» **Action item**
Reproduce the listing below exactly, from its first line down to and including the line with "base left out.".

» **Provided data**

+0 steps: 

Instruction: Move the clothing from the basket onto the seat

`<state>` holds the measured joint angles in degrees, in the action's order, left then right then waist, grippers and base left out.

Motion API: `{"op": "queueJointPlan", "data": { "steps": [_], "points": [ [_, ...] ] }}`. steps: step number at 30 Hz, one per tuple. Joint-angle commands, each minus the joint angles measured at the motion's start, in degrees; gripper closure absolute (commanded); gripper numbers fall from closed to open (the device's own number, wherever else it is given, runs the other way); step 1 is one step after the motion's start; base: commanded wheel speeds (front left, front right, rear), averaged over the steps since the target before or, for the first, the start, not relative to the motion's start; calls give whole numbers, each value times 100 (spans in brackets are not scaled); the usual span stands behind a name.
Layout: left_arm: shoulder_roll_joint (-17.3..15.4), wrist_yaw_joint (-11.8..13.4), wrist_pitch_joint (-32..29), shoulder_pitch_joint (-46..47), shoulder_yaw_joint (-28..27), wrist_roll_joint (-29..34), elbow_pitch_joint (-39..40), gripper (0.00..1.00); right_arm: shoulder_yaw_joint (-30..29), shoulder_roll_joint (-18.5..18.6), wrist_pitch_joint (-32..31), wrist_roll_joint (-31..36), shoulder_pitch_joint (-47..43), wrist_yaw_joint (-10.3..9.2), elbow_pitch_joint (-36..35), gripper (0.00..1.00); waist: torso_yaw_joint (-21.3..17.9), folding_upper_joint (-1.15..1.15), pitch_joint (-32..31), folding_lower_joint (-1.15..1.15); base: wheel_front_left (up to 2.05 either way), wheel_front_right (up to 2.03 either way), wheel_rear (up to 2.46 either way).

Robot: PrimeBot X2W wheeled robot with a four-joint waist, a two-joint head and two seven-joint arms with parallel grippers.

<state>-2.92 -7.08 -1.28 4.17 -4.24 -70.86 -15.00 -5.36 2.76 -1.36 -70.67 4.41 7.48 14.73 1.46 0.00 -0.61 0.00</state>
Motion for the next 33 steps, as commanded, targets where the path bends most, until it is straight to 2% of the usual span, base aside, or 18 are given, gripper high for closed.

» **Exercise answer**
+0 steps: 

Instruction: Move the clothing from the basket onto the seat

`<state>` holds the measured joint angles in degrees, in the action's order, left then right then waist, grippers and base left out.

No further output is required here.